To say that Patrick is one of the most successful illustrators of today would be an understatement. Still, how do you define the work of a multidimensional creator that took his design art to territories unexplored? A true modern-day homo Universalis, he has created a personal visual universe while creatively incorporating top-notch technology and innovation into the process. Pioneering digital innovation in his field, Morgan’s work opens up new opportunities for disruption and discussion on man and the machine. Mixing art and science, his projects are a combination of XR, AI, VR, and old school artistic craftsmanship. His clients? Tom Ford, YSL, LVMH, Christian Dior, Fendi, Schiaparelli, you name it, it’s there.

Like every true artistic soul, Morgan is also an educator. Indeed, he has been fusing relationships between industry and universities working with the RCA and Wallpaper* magazine, while giving a series of lectures at Tate Modern about future learning and critical thinking. Always pushing boundaries, he became the founder and director of the Fida Fashion Awards, the first global online awards to promote fashion illustration and drawing around the world, supported and partnered by some of the best brands and people in the fashion industry. Most recently, Fida presented the new Digital Innovation Fashion Awards in collaboration with Condé Nast and Wired Magazine and   ‘The Fashion Illustration Bible’, a book-showcase of the best illustrators around. The StyleTitle caught up with him to discuss creativity, future trends, and his ‘lifting creativity as we rise” mantra.

You have experimented with fusing traditional design with future trends. How do you envision the future of design?

Fusing, is a word I have started to use frequently, as I believe that it is imperative for artists, craftspeople, and designers to work much more, hand in hand with machines and technology.  As technology becomes more available and affordable to a non-industrial system, creatives will be able to get much closer to competing on a smaller scale with industry. Future trends are driven by art, culture, music, and life and true artists will always be immersed in tradition, so disguising their process through more technological workflows will become much more apparent.
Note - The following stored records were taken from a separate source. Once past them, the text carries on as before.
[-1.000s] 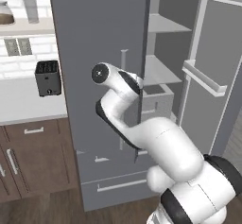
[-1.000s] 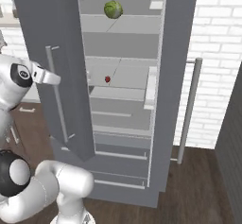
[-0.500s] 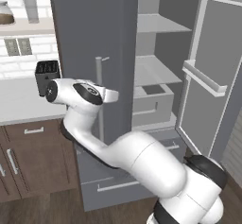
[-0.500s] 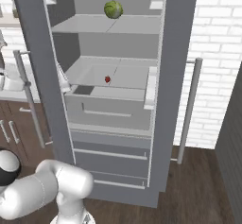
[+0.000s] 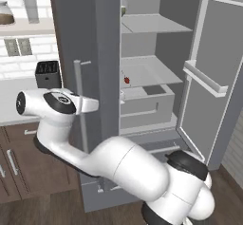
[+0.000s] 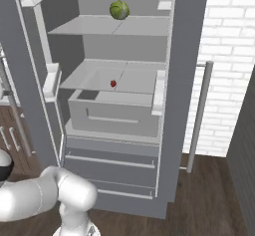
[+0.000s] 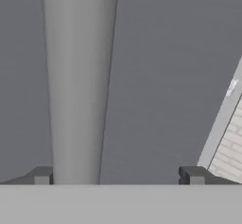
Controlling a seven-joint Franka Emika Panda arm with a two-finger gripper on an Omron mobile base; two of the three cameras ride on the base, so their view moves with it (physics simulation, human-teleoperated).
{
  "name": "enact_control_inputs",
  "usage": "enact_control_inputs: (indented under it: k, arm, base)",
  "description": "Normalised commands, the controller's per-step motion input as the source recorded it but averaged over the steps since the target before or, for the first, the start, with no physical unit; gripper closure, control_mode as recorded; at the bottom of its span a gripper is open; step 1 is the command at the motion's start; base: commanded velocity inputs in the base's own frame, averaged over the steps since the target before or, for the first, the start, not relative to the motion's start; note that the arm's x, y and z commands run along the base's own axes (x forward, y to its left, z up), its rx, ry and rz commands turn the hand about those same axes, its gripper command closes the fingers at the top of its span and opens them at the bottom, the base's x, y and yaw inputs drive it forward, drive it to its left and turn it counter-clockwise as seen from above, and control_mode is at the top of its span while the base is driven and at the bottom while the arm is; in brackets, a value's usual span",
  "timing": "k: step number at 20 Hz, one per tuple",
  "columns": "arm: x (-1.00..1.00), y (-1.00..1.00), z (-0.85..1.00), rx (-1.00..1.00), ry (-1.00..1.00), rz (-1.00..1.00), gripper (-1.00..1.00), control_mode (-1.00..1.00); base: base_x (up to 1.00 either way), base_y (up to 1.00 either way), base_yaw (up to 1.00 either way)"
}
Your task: Take the strawberry from the fridge and place it on top of the pancake, located on the dining counter.
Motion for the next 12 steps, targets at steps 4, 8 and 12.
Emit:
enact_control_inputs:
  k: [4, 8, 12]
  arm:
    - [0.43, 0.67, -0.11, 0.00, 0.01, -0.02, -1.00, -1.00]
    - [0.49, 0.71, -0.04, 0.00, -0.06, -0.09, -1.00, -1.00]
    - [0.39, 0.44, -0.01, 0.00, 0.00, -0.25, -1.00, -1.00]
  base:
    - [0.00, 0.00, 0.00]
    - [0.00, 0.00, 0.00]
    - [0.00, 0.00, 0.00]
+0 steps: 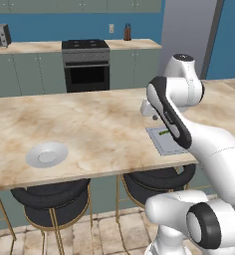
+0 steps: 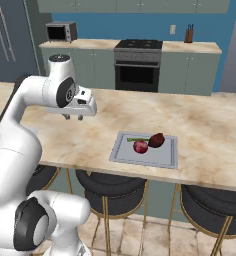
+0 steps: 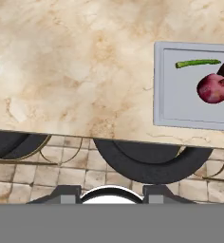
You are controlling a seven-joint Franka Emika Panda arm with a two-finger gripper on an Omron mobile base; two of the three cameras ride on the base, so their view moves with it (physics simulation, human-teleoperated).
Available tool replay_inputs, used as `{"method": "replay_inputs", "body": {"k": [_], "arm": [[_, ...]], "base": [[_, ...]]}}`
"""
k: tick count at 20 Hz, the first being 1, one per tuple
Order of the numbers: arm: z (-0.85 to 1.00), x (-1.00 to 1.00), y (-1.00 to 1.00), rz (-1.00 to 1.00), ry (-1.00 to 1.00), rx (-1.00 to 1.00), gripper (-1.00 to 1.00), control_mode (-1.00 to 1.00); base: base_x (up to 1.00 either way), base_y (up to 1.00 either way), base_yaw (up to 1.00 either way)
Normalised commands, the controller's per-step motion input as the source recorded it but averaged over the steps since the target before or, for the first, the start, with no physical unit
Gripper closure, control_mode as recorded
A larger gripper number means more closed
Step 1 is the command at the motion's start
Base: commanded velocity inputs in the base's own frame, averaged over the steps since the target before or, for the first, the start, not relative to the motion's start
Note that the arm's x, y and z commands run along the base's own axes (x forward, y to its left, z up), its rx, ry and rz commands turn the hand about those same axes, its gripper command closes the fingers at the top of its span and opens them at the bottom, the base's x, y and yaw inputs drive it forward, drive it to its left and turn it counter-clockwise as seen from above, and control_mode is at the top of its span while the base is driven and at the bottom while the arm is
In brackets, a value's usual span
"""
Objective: Create a steak meal by picking up the steak and asparagus from the tray and placing them on the plate. Leave the pomegranate on the tray.
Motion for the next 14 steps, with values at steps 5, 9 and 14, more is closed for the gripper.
{"method": "replay_inputs", "body": {"k": [5,9,14], "arm": [[-0.12,-0.05,-0.25,-0.01,-0.01,0.01,-1.0,-1.0],[-0.32,-0.03,-0.78,-0.11,0.0,0.0,-1.0,-1.0],[-0.39,0.0,-0.92,-0.16,-0.01,0.03,-1.0,-1.0]], "base": [[0.0,0.0,0.0],[0.0,0.0,0.0],[0.0,0.0,0.0]]}}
Ever since Duchamp introduced the Read-made and Jeff Koons incorporated an industrialized system to his final work, embedding a restyle or appropriated piece from the past.

You define yourself as an ‘educator’. How important is the education process for you?
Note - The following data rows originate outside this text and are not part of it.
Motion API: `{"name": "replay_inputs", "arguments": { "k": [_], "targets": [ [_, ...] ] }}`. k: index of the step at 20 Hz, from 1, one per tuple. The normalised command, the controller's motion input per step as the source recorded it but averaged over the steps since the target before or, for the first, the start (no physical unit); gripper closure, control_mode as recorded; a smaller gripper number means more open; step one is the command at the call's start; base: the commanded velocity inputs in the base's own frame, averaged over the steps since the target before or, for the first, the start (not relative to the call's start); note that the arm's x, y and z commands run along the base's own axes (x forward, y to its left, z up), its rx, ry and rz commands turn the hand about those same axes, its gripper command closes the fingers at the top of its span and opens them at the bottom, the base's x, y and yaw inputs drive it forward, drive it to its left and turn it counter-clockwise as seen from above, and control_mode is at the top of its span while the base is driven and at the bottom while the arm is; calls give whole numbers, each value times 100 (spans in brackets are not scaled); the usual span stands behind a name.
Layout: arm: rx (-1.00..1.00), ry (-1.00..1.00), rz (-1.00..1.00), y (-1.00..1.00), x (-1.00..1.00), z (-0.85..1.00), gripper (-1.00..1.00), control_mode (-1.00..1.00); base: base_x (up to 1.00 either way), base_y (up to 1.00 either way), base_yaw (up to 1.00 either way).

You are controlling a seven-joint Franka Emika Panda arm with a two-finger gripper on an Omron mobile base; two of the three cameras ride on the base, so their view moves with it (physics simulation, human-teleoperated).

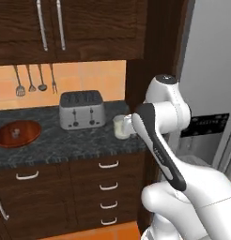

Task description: Grab a lemon wedge from the fridge and one ice cube from the ice bowl, and put them in the glass of lemonade.

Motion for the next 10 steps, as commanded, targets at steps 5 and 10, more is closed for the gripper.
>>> {"name": "replay_inputs", "arguments": {
  "k": [5, 10],
  "targets": [
    [0, 0, 0, 0, 0, 0, -100, 100, 81, 100, 15],
    [0, 0, 0, 0, 0, 0, -100, 100, 74, 100, 2]
  ]
}}
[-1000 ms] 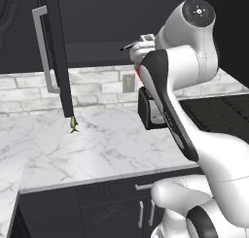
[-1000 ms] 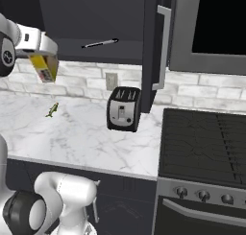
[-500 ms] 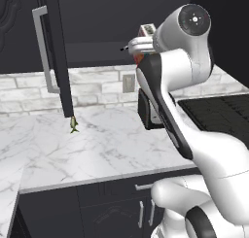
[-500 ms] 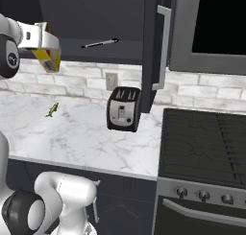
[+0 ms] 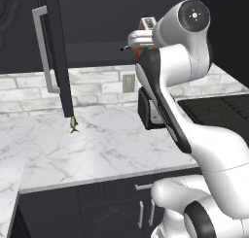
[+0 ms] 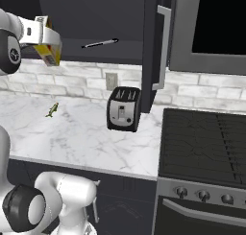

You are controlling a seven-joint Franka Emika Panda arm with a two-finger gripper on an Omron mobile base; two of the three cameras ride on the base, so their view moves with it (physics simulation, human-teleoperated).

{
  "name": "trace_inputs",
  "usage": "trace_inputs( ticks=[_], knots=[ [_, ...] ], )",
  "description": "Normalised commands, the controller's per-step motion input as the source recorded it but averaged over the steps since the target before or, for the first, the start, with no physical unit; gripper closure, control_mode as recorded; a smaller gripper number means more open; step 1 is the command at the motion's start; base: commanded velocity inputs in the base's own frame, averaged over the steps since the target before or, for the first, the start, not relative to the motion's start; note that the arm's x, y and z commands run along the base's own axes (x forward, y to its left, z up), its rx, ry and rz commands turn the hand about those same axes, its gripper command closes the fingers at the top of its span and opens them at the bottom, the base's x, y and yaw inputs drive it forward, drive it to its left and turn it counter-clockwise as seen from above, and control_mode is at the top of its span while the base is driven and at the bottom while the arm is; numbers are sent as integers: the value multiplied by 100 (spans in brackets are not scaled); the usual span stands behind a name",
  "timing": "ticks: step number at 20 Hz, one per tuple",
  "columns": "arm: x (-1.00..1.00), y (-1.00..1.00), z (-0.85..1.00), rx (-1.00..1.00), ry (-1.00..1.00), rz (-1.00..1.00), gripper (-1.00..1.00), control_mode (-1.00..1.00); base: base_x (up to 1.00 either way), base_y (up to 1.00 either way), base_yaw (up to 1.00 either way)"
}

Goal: Pick the yogurt and cereal from the counter and place them in the cabinets closest to them.

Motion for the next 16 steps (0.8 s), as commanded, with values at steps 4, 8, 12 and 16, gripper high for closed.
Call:
trace_inputs(
  ticks=[4,8,12,16],
  knots=[
    [5,0,0,1,0,0,100,-100,0,0,0],
    [21,0,0,3,0,-2,100,-100,0,0,0],
    [27,0,0,6,0,-2,100,-100,0,0,0],
    [27,0,1,3,0,-2,100,-100,0,0,0]
  ],
)
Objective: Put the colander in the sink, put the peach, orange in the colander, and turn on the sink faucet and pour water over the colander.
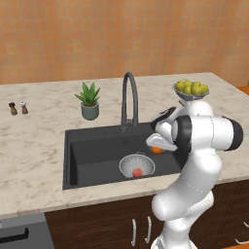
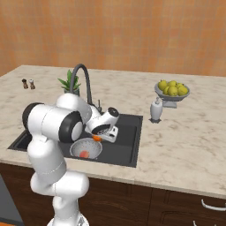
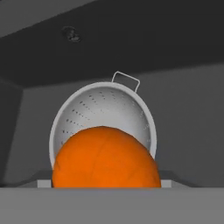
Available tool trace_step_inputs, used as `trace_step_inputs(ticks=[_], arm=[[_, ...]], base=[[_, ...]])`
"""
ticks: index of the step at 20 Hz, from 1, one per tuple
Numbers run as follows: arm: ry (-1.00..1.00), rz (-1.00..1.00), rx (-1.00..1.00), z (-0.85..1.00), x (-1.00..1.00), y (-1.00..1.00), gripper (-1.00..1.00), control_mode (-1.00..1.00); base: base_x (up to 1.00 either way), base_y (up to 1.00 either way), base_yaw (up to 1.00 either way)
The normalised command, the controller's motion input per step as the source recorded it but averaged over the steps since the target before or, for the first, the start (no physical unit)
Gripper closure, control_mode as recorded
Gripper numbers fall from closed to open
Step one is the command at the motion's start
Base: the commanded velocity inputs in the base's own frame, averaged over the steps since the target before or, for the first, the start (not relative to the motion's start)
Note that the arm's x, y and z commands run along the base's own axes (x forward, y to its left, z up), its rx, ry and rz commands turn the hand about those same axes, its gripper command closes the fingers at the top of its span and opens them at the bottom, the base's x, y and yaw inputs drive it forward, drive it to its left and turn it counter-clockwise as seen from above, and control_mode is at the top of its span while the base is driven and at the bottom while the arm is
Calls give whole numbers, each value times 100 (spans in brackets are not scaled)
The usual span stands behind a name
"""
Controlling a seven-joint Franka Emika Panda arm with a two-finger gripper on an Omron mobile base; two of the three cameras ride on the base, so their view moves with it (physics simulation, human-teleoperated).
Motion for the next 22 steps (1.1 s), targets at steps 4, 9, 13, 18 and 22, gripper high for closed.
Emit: trace_step_inputs(ticks=[4, 9, 13, 18, 22], arm=[[14, 0, 0, -36, 14, 2, 100, -100], [13, -1, 0, -32, 22, 11, 100, -100], [13, -1, 1, -37, 25, 11, 100, -100], [13, 0, 2, -39, 21, 8, 100, -100], [12, 0, 4, -39, 20, 7, 100, -100]], base=[[0, 0, 0], [0, 0, 0], [0, 0, 0], [0, 0, 0], [0, 0, 0]])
Education is a major part of shared knowledge and as a creative educated through art school, I feel the need to pass on wisdom and information. This is the only way to progress and make ideas better and more progressive.
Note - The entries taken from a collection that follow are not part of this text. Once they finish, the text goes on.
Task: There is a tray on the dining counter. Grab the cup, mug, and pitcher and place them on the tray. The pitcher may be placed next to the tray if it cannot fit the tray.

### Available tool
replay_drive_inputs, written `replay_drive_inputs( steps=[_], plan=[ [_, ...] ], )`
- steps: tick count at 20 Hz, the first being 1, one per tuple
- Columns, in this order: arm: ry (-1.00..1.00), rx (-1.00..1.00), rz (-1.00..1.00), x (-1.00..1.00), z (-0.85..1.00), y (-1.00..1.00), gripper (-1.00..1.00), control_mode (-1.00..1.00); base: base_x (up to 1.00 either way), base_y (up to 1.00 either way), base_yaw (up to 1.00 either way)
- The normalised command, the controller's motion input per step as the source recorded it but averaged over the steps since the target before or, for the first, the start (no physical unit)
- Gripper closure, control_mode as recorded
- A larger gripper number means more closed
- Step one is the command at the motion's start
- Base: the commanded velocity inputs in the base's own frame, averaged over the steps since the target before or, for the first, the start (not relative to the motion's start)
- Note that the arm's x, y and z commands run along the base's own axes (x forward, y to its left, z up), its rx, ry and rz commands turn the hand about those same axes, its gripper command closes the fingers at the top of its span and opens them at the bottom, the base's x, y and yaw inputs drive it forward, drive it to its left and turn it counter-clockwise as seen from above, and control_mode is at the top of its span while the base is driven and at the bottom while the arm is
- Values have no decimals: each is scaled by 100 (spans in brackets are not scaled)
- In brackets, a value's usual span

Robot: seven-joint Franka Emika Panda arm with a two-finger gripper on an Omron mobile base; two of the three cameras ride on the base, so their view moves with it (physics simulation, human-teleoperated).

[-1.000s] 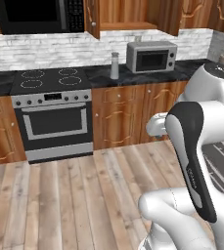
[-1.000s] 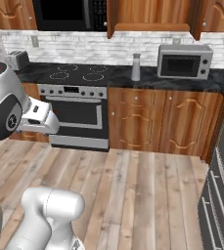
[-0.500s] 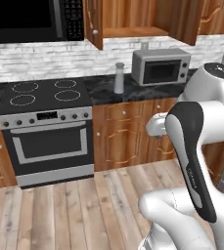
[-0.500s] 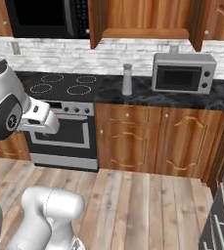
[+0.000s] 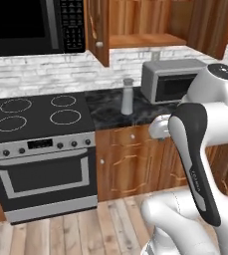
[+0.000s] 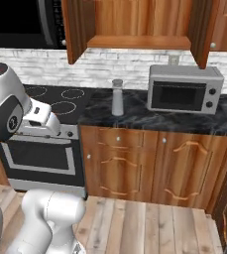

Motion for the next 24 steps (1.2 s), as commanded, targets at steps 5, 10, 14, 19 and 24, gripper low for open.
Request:
replay_drive_inputs(
  steps=[5, 10, 14, 19, 24],
  plan=[
    [0, 0, 0, 0, 0, 0, -100, 100, 82, -33, 0],
    [0, 0, 0, 0, 0, 0, -100, 100, 45, -63, 9],
    [0, 0, 0, 0, 0, 0, -100, 100, 37, -46, 7],
    [0, 0, 0, 0, 0, 0, -100, 100, 51, -17, 3],
    [0, 0, 0, 0, 0, 0, -100, 100, 70, -22, 3]
  ],
)
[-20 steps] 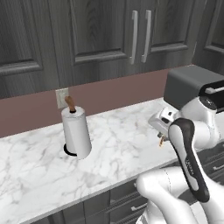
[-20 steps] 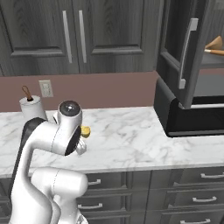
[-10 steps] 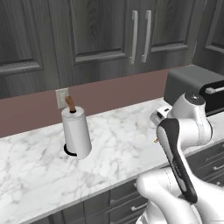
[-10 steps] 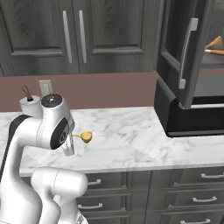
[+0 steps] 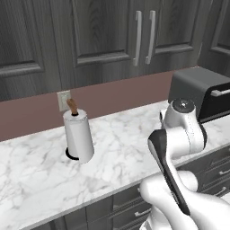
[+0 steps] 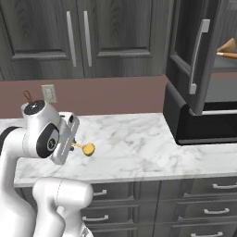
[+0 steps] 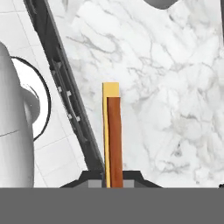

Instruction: Organize the utensils by type. Pick up the wooden spoons from the counter and place them in the open cabinet. Then pick up the metallic utensils from the counter and place them in the open drawer.

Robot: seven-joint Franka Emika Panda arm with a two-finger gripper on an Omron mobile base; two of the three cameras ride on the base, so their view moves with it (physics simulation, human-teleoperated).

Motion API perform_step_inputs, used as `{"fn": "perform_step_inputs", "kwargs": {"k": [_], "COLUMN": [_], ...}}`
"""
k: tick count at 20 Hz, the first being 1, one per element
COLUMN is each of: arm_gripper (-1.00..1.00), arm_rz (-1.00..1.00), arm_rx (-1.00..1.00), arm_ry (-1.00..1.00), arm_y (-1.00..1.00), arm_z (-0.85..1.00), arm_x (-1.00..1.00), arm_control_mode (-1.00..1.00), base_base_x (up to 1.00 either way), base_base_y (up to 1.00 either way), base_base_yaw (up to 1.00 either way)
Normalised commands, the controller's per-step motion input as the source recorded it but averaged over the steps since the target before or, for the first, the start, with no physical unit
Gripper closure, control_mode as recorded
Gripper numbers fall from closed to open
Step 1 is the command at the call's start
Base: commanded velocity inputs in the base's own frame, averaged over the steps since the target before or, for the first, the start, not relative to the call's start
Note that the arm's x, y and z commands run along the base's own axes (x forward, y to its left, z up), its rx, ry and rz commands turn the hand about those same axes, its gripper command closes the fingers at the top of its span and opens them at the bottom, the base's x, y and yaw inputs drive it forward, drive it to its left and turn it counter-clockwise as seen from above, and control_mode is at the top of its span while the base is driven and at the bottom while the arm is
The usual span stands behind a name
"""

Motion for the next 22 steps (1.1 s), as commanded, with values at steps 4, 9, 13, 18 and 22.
{"fn": "perform_step_inputs", "kwargs": {"k": [4,9,13,18,22], "arm_gripper": [1.0,1.0,1.0,1.0,1.0], "arm_rz": [-0.23,-0.09,-0.04,-0.05,-0.03], "arm_rx": [0.0,0.0,0.01,0.01,0.0], "arm_ry": [-0.04,-0.03,-0.02,-0.04,-0.02], "arm_y": [0.0,0.0,0.0,0.0,0.0], "arm_z": [-0.11,0.0,0.0,0.0,0.0], "arm_x": [-0.02,0.0,-0.01,-0.03,0.0], "arm_control_mode": [-1.0,-1.0,-1.0,-1.0,1.0], "base_base_x": [0.0,0.0,0.0,0.0,-0.07], "base_base_y": [0.0,0.0,0.0,0.0,-0.03], "base_base_yaw": [0.0,0.0,0.0,0.0,-0.06]}}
Is modern design a case of art versus the machine?

Modern design will either be a collaboration or reaction against the Machine. The creative will either choose to work alongside the technology or they will choose to embed it into their daily work. Artists and creatives have always looked for the new. This is what makes things exciting and different, creating pastiches of the past won’t inspire us to provoke new thoughts and open diverse conversations.

Do you feel that digital is the way fashion should go in a post corona era?

No, Digital and fashion, like art will always be in flux. Artists like Jonathan Anderson is reacting to digital and using and promoting a much more traditional way of working, where Iris Van Herpen is embracing the future, pushing the envelope of what the machine or technology can do to enhance her final design.

Tell us about your current book project-and your future ones.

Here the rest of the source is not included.